**WHAT THE TASK REQUIRES:**
I would like you to transcribe all of the data exactly.

**WORKING DATA:**
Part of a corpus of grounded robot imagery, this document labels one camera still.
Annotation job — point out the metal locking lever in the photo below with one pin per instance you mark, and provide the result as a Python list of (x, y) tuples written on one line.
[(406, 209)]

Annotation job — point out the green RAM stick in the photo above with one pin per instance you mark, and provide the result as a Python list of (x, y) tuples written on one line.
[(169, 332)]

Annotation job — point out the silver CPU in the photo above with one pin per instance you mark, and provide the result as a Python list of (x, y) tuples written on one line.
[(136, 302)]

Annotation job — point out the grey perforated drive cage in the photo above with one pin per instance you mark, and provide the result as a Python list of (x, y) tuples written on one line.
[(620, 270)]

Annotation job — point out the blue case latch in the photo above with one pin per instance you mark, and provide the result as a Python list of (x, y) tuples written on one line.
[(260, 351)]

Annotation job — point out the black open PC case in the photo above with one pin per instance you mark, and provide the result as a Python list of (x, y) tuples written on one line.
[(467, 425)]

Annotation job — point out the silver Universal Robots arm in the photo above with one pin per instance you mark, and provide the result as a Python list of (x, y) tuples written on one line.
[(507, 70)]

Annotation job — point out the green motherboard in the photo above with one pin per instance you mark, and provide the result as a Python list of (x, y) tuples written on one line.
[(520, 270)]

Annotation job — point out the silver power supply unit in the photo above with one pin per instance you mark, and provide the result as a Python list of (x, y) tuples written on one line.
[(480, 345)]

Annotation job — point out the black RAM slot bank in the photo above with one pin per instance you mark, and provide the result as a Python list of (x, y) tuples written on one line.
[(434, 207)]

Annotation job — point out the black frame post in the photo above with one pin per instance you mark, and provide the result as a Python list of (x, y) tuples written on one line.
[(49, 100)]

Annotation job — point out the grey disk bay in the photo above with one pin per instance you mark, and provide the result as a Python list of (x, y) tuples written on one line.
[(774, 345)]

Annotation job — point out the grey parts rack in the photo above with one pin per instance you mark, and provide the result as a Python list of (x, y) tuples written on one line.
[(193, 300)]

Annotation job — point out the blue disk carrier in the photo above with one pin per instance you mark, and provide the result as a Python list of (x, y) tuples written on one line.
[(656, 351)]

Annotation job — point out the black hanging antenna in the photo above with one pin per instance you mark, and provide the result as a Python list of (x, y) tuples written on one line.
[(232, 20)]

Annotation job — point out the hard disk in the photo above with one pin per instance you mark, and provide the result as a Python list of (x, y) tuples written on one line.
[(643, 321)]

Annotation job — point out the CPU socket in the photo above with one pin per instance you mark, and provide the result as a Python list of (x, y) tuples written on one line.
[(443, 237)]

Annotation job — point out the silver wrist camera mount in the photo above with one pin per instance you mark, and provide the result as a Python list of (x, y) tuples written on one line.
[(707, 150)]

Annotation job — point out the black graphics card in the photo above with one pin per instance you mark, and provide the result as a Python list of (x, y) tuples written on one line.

**ANSWER BOX:**
Part of a corpus of grounded robot imagery, this document labels one camera still.
Annotation job — point out the metal locking lever in the photo below with one pin per instance you mark, and provide the result as a Python list of (x, y) tuples written on one line.
[(406, 209)]

Annotation job — point out the green RAM stick in the photo above with one pin per instance you mark, and provide the result as a Python list of (x, y) tuples written on one line.
[(169, 332)]

Annotation job — point out the silver CPU in the photo above with one pin per instance you mark, and provide the result as a Python list of (x, y) tuples written on one line.
[(136, 302)]

Annotation job — point out the grey perforated drive cage in the photo above with one pin per instance you mark, and provide the result as a Python list of (x, y) tuples written on one line.
[(620, 270)]

Annotation job — point out the blue case latch in the photo above with one pin per instance you mark, and provide the result as a Python list of (x, y) tuples written on one line.
[(260, 351)]

Annotation job — point out the black open PC case in the photo above with one pin per instance you mark, and provide the result as a Python list of (x, y) tuples written on one line.
[(467, 425)]

Annotation job — point out the silver Universal Robots arm in the photo above with one pin per instance you mark, and provide the result as a Python list of (x, y) tuples written on one line.
[(507, 70)]

Annotation job — point out the green motherboard in the photo above with one pin per instance you mark, and provide the result as a Python list of (x, y) tuples written on one line.
[(520, 270)]

Annotation job — point out the silver power supply unit in the photo above with one pin per instance you mark, and provide the result as a Python list of (x, y) tuples written on one line.
[(480, 345)]

Annotation job — point out the black RAM slot bank in the photo above with one pin per instance you mark, and provide the result as a Python list of (x, y) tuples written on one line.
[(434, 207)]

Annotation job — point out the black frame post in the photo above with one pin per instance you mark, and provide the result as a Python list of (x, y) tuples written on one line.
[(49, 100)]

Annotation job — point out the grey disk bay in the photo above with one pin per instance you mark, and provide the result as a Python list of (x, y) tuples written on one line.
[(774, 345)]

Annotation job — point out the grey parts rack in the photo above with one pin per instance you mark, and provide the result as a Python list of (x, y) tuples written on one line.
[(193, 300)]

Annotation job — point out the blue disk carrier in the photo above with one pin per instance you mark, and provide the result as a Python list of (x, y) tuples written on one line.
[(656, 351)]

Annotation job — point out the black hanging antenna in the photo above with one pin per instance you mark, and provide the result as a Python list of (x, y) tuples written on one line.
[(232, 20)]

Annotation job — point out the hard disk in the photo above with one pin per instance you mark, and provide the result as a Python list of (x, y) tuples written on one line.
[(643, 321)]

Annotation job — point out the CPU socket in the photo above with one pin per instance you mark, and provide the result as a Python list of (x, y) tuples written on one line.
[(443, 237)]

Annotation job — point out the silver wrist camera mount in the photo above with one pin per instance you mark, and provide the result as a Python list of (x, y) tuples written on one line.
[(707, 150)]

Annotation job — point out the black graphics card in the photo above with one pin per instance you mark, and provide the result as a Python list of (x, y) tuples written on one line.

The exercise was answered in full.